Data records:
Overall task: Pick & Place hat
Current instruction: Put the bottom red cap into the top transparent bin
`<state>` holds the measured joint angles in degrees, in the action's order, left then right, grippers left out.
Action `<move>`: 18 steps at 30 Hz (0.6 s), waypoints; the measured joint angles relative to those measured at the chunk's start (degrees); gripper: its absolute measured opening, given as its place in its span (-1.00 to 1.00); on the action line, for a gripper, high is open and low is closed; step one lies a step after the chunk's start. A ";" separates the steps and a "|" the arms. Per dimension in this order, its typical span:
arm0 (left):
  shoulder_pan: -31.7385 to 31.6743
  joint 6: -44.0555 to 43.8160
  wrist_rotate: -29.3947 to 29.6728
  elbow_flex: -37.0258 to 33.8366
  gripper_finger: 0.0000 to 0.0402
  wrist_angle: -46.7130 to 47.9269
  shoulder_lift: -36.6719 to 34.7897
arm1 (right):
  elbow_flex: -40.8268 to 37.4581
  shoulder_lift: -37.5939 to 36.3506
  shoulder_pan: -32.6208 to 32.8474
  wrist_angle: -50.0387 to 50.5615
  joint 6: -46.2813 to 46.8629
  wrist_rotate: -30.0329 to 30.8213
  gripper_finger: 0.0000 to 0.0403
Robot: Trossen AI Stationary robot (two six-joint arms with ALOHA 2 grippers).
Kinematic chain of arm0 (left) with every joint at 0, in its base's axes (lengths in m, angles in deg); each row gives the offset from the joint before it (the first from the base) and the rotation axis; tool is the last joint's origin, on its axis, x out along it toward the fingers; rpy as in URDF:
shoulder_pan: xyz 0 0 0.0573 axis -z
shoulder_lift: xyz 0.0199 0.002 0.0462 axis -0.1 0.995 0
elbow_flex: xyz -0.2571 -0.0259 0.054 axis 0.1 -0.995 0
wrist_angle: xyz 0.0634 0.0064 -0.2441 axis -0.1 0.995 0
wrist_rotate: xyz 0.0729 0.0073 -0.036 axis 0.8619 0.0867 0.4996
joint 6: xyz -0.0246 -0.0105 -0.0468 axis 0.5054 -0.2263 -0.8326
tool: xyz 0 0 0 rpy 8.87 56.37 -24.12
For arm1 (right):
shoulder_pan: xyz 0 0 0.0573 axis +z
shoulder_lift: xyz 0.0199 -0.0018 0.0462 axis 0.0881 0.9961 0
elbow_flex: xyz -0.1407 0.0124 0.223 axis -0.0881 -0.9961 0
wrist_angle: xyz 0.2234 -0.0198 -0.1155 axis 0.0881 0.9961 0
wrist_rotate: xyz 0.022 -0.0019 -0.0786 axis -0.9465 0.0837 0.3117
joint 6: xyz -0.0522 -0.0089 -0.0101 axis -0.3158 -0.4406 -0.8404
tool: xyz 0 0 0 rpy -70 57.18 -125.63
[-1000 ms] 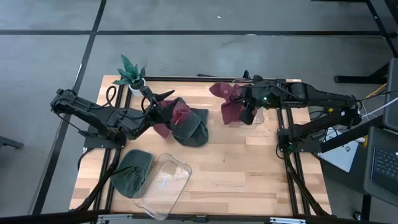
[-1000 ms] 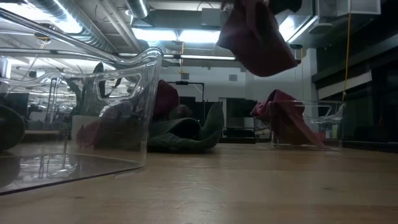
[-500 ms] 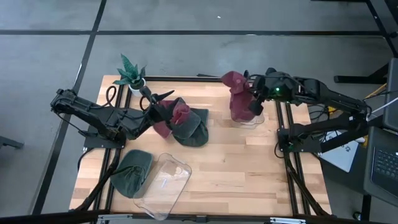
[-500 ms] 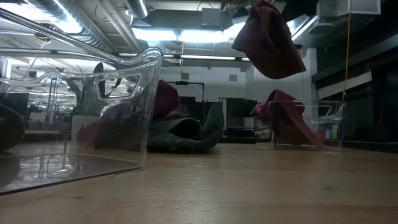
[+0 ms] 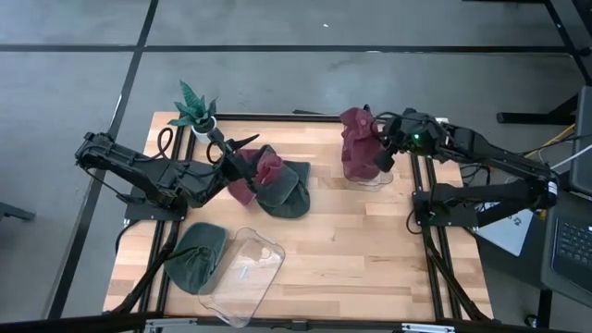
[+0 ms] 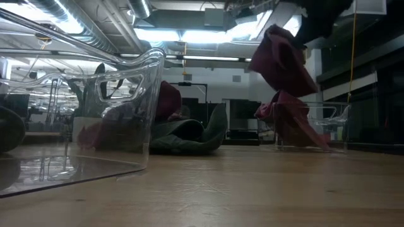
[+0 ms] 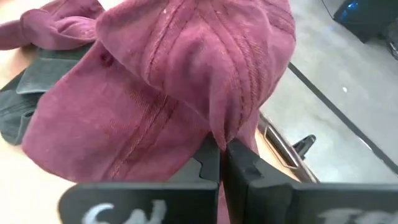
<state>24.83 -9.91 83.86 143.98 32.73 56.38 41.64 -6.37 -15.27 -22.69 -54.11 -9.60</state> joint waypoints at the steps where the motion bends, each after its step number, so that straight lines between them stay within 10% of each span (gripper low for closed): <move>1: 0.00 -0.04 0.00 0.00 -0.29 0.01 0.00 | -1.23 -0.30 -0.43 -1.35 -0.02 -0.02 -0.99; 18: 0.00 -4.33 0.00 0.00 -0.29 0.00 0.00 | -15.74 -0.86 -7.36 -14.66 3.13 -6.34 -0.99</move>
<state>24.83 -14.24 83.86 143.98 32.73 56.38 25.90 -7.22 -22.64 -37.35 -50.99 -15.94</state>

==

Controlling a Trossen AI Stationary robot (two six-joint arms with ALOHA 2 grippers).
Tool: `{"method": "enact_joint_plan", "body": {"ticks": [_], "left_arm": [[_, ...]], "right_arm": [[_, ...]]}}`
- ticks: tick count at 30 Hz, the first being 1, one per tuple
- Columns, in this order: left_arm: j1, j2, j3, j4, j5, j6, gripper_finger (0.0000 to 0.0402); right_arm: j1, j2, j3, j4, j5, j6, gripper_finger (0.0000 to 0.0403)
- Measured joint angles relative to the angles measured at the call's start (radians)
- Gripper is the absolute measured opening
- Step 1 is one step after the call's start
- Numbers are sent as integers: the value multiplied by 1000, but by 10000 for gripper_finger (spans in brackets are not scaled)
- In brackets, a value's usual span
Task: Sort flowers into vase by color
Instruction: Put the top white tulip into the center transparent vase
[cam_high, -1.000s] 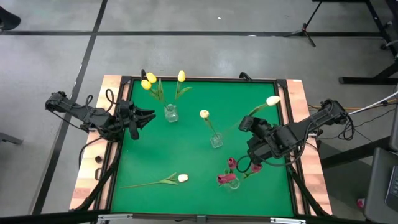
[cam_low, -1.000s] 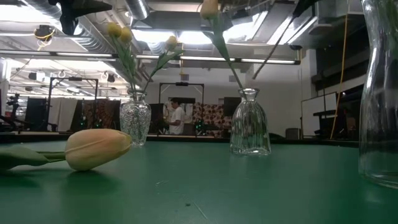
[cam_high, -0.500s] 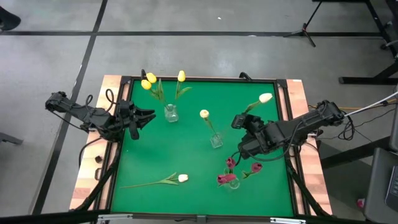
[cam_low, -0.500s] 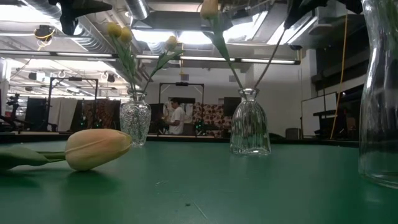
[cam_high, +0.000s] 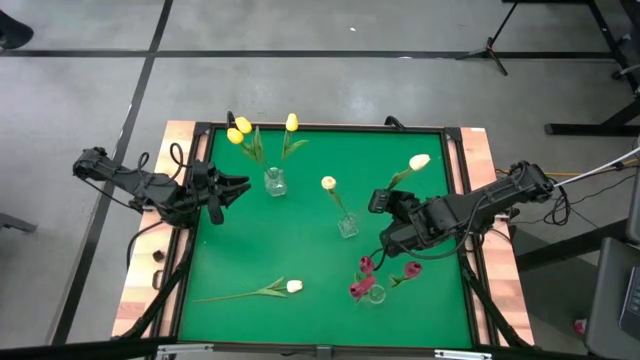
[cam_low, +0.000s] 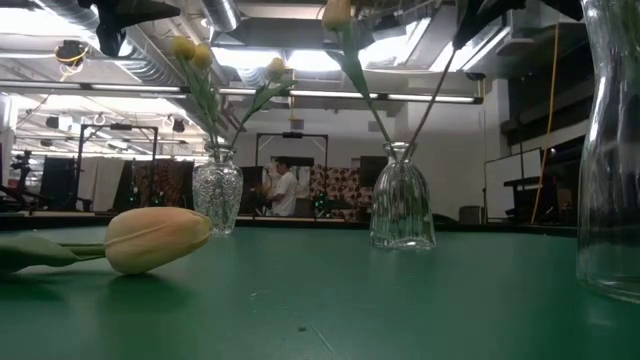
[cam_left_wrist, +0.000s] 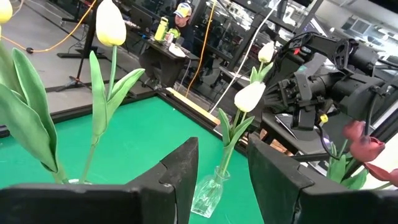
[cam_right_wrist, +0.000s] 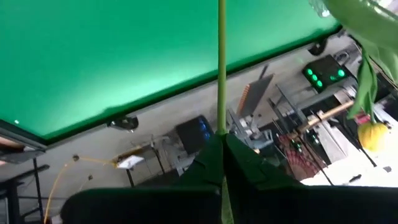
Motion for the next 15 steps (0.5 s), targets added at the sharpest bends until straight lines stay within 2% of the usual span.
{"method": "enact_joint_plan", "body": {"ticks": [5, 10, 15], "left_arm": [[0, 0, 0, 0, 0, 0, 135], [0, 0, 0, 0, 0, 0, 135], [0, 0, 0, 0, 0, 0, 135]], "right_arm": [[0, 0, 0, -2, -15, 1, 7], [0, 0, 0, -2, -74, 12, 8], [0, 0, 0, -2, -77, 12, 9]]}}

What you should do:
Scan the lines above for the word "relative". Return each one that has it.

Result:
Action `<move>`: 18 steps at 30 Hz (0.6 s), waypoints; the measured joint angles relative to those measured at the chunk's start (degrees); gripper: its absolute measured opening, given as its place in its span (-1.00 to 1.00); on the action line, for a gripper, high is open and low is closed; step one lies a step after the chunk's start. A ";" separates the steps and a "|" the arms. Per dimension in this order, its typical span:
- Measured joint angles relative to the angles measured at the call's start (radians)

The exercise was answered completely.